As befits the johnny-come-latelys that we are, adventure gaming companies are following suit. White Wolf has launched a solid line of fiction and is moving into computer games and television.Wizards of the Coast is betting the farm on professional tournaments and tours. TSR is already fabulously successful as a fantasy fiction publisher, and will probably continue to have occasional flare-ups of mainstream success from time to time. FASA has been doing virtual reality computer gaming for several years now at their Battletech Centers and they have a bright future in that area. (In addition, the success of their Battletech and Shadowrun fiction lines is nothing to sneeze at.) In other words, these companies realize that to survive and thrive, they must diversify. The core market for adventure gaming isn't all that big and doesn't grow much--even the legions of people going into game shops for CCGs will evaporate if no one makes an effort to really snag them--and as computer entertainments develop the interactivity (via networking) that RPGs have today the audience for traditional RPGs will devolve more and more until we're at the subsistence level that the non-computer wargaming hobby exists at today.

Not a pretty picture, is it? As a friend of mine in the industry likes to say, "Evolve or die. Adapt or perish." Adventure gaming companies either know that, or they don't. The ones who do, and who operate at a respectable level of revenues and market share, will still be here in a few years.

Ironically, the picture isn't so bad for little companies. The drought in RPGs means that a new RPG release from a small company will get proportionally more exposure than would happen otherwise, and their ability to operate with low overhead and less ambition means that they could do just fine even in a drastically depleted market.

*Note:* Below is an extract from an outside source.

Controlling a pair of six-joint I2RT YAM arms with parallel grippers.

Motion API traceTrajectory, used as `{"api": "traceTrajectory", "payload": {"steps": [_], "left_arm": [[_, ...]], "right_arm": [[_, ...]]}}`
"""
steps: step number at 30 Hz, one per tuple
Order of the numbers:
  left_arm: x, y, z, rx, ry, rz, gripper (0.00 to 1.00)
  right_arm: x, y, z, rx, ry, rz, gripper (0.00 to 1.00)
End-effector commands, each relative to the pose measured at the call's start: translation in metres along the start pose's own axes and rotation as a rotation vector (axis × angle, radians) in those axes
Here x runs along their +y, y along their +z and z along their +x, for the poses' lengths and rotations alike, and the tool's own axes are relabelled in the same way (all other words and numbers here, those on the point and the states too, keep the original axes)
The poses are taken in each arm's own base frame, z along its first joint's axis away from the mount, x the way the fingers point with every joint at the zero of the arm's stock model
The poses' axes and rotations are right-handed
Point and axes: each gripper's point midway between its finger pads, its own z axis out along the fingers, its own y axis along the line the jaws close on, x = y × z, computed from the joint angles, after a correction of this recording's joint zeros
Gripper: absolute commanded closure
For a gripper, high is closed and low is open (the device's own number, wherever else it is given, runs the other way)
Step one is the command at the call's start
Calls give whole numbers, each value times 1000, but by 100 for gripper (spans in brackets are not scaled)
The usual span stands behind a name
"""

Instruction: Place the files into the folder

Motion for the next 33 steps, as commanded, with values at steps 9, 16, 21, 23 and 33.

Few tiny RPG companies would object to being as successful as Avalon Hill is, even these days. As traditional RPGs appeal to a smaller and smaller market, that market will at least be more fervent and excited about the hobby. That's good news for small companies--as long as they don't have their sights set on becoming the likes of FASA and White Wolf.


In closing, it should be clear that this is, by and large, a fairly pessimistic assessment. More optimistic ones can certainly be assayed, and more to the point you may notice I have avoided any real predictions on just how fast the doom and gloom I'm foreseeing will occur; in five years, ten years, twenty years? Beats me. The simple truth is that we're at the mercy of technology's pace: the faster people can have as good an experience via computers as we have with tabletop RPGs today, the faster you'll see the dust collect on the shelves of your local hobby shop.

What about comics? Oddly enough, they probably have a better chance. Unlike adventure gaming, they aren't facing the prospect of hundreds of hi-tech companies aiming to replicate what they do. There has yet to be anything really like the comic-reading experience in computer form, and the ease of access and variety found in comics can not be readily imitated and nor can its audience readily be subsumed. The grand old man of genre hobbyists, the comic book may outlast adventure gaming as we know it and then some--with blood, breasts, and all.